## Work instructions
This exercise calls for an exact copy of the listing, with no pictures kept.

═════ Given material ═════

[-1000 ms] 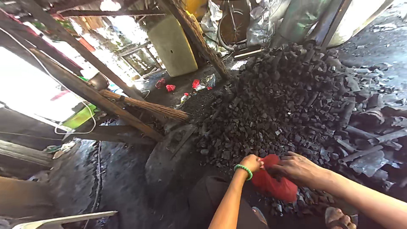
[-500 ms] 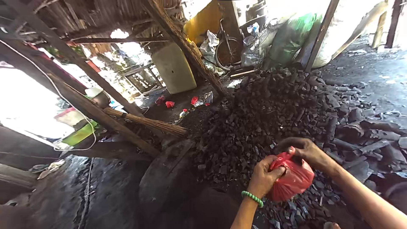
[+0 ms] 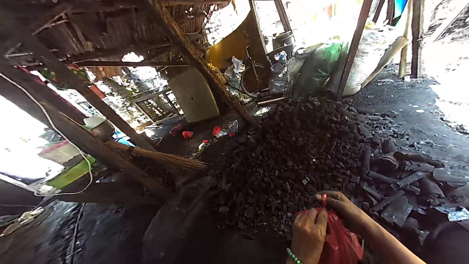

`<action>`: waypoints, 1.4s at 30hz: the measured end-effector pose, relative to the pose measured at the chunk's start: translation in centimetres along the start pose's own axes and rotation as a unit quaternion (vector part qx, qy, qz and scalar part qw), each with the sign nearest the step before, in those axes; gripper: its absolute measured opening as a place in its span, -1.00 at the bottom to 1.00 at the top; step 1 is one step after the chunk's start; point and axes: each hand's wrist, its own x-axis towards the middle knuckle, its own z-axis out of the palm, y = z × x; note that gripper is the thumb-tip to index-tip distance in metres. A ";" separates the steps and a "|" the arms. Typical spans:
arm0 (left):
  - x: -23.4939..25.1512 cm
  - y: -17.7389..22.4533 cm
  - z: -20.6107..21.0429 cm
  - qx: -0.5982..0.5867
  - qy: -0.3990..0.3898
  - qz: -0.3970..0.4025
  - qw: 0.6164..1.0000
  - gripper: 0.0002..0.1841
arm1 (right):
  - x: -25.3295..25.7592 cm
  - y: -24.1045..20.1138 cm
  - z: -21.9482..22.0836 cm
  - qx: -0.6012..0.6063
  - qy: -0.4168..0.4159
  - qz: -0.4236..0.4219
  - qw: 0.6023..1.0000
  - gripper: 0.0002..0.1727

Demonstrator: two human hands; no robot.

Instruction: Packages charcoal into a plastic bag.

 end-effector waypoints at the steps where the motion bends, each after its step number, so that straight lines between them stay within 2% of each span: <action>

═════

## Solution to this exercise
[-1000 ms] 
[-500 ms] 
[+0 ms] 

`<action>`: waypoints, 1.4s at 30hz: the measured end-effector pose, relative to the pose measured at the chunk's start: translation in centimetres along the start pose's own axes and rotation as a unit quaternion (vector part qx, qy, qz and scalar part qw), each with the sign nearest the step before, in those axes; gripper: its absolute measured opening as a place in its span, -1.00 at the bottom to 1.00 at the top; step 1 is one step after the chunk's start; point and axes: each hand's wrist, its own x-axis towards the middle knuckle, its own z-axis out of the palm, y = z × x; note that gripper is the thumb-tip to index-tip distance in metres. A ";" separates the steps and a "|" the arms. Typical spans:
arm0 (left):
  - x: -23.4939..25.1512 cm
  - y: -17.7389..22.4533 cm
  - z: -20.6107..21.0429 cm
  - qx: -0.5982..0.5867
  - qy: -0.3990..0.3898
  - qz: -0.3970..0.4025
  - qw: 0.6164..1.0000
  - gripper: 0.0002..0.1841
arm1 (right):
  - x: -25.3295..25.7592 cm
  - y: -24.1045..20.1138 cm
  - z: -21.9482..22.0836 cm
  - qx: -0.6012..0.6063
  - qy: -0.4168..0.4159
  - qz: -0.4236..0.4219
  - qw: 0.6023..1.0000
  - gripper: 0.0002..0.1727

Demonstrator: two human hands; no robot.

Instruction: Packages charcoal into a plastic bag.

 end-effector waypoints at the steps where the motion bends, each after its step number, so that straight lines between them stay within 2% of each span: <action>

Nothing more will be written for this answer.